Les jeux vidéo sont un atout pour le monde du travail. Les recherches de Daphné Bavelier, neuroscientifique et professeure à l’Université de Genève, le montrent. Ces divertissements permettent d’identifier un profil, de cerner la personnalité des candidats ou leur capacité à travailler en équipe. La neuroscientifique assure cependant que les jeux vidéo ne remplacent pas le travail des ressources humaines, mais qu’ils peuvent les aider dans la prise de décision.

Christian Oberson, président de HR Genève, l’association des professionnels des ressources humaines, partage cette affirmation. Ce sont selon lui des outils intéressants pour recruter plus objectivement ou identifier un profil. En d’autres termes: une manière de repérer un talent qui aurait été écarté par un processus de recrutement plus traditionnel, alors que la Suisse connaît actuellement des pénuries dans plusieurs secteurs. «Mais cela reste un outil! Ce sont les compétences de définition du profil recherché, et de lecture des résultats des différents tests qui feront toujours la différence.
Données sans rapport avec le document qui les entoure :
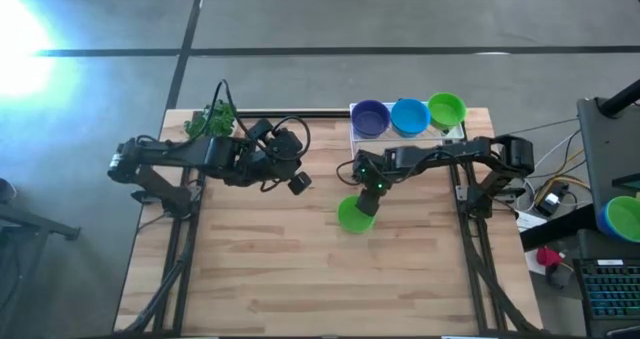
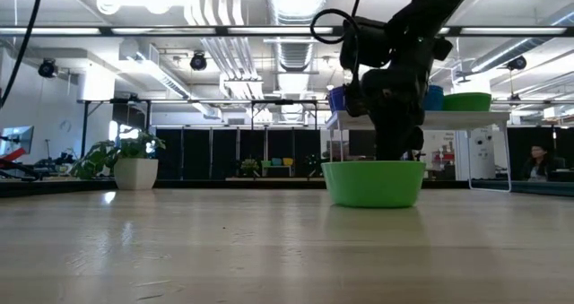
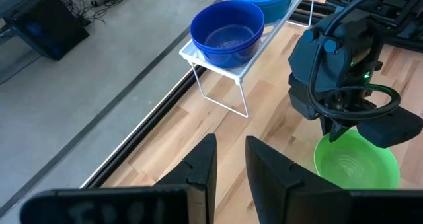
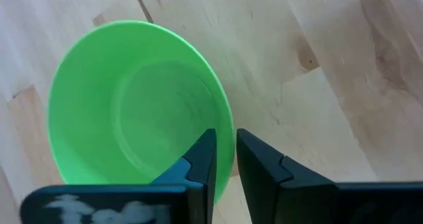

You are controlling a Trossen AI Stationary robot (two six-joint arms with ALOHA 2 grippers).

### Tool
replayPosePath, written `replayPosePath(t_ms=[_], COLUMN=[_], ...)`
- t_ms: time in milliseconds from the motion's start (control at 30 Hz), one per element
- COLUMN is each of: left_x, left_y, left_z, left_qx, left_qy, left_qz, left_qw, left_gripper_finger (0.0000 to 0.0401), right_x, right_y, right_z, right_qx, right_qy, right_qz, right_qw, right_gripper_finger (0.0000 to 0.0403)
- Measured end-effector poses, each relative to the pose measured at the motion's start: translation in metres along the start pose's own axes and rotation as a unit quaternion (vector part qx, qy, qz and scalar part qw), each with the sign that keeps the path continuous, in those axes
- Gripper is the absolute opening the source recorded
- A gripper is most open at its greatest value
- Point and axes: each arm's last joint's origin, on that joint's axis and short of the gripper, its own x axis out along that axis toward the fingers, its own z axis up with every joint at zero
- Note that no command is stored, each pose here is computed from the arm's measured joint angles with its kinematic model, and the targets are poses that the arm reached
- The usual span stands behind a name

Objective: Pick & Place Mini bowls
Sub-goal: Stack the green bowl on top of the green bowls on the shelf

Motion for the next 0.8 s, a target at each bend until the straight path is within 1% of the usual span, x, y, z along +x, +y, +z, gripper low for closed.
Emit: replayPosePath(t_ms=[233,433,800], left_x=[0.0000,0.0000,0.0000], left_y=[0.0000,0.0000,0.0000], left_z=[0.0000,0.0000,0.0000], left_qx=[0.000,0.000,0.000], left_qy=[0.000,0.000,0.000], left_qz=[0.000,0.000,0.000], left_qw=[1.000,1.000,1.000], left_gripper_finger=[0.0074,0.0074,0.0074], right_x=[0.0035,0.0035,-0.0025], right_y=[-0.0029,-0.0029,-0.0013], right_z=[-0.0048,-0.0048,-0.0046], right_qx=[0.005,0.006,0.011], right_qy=[0.008,0.008,-0.001], right_qz=[-0.004,-0.004,0.000], right_qw=[1.000,1.000,1.000], right_gripper_finger=[0.0051,0.0013,0.0008])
Avec l’aide ou non de l’IA», soutient-il.

Un certain nombre de limites

«Cela ne doit pas régir l’ensemble du recrutement, ni être la solution à tous les problèmes», explique-t-il. L’échange doit rester important pour vérifier les compétences des candidats. «Déceler d’éventuels futurs problèmes de collaboration avec les autres membres de l’entreprise ne peut pas être décidé par une technologie», complète-t-il.

Parmi d’autres limites à l’introduction des jeux vidéo dans les recrutements: les recruteurs ou les représentants des ressources humaines n’en sont pas tous des adeptes. Certains d’entre eux ne valident pas le procédé, voire n’accordent pas de sérieux aux résultats de ces tests. Le recrutement doit rester «une rencontre, et son efficacité vient de la volonté mutuelle de se connaître et de se reconnaître, pas d'un rapport de force, ni d'outils, aussi innovants soient-ils», estime Christian Oberson.

Daphné Bavelier pointe le risque de dissonances cognitives, notamment pour les générations à venir. «Le monde des jeux vidéo évoluera dans la décennie à venir, et cela aura aussi un impact sur le monde du travail. Les jeunes générations, nées dans les années 2010, auront connu un monde virtuel dès leur premier âge. Feront-ils la même distinction que leurs ainés entre réalité et virtuel?», s’interroge la scientifique. «L’introduction des jeux vidéo dans le recrutement est un nouveau défi pour les ressources humaines, qui vont devoir continuer à s'adapter», conclut Christian Oberson.

Le jeu vidéo, un sujet complexe

Les rapports entre les deux mondes ont intéressé Daphné Bavelier, neuroscientifique et professeure à l’Université de Genève. Elle est l’une des premières scientifiques francophones à s’être penchée, il y a une vingtaine d’années, sur l’influence des jeux vidéo sur les capacités cognitives et la plasticité cérébrale. «Un étudiant jouait à ce genre de jeu. Lors d’études pilotes qui mesuraient les capacités attentionnelles, son attention était si bonne que nous pensions qu’il y avait une faute dans notre logiciel pour tester l’attention», explique-t-elle.
Depuis, ses recherches ont mis en évidence que «tous les jeux vidéo ne se valent pas». Le support fait aussi une différence. «Les jeux vidéo sur téléphone n’ont pas les mêmes effets sur l’attention que ceux sur console ou en réalité virtuelle. Les jeux de simulation sont plus faciles à contrôler, car plus scénarisés.» Ceux-ci sont donc plus aisément adaptables à des objectifs pédagogiques. D’autres jeux vidéo permettent de plonger l’individu dans une expérience très riche et donc «de mieux identifier leurs capacités cognitives, émotionnelles, ou motivationnelles, si tant est que le design du jeu permette de coder ces éléments.»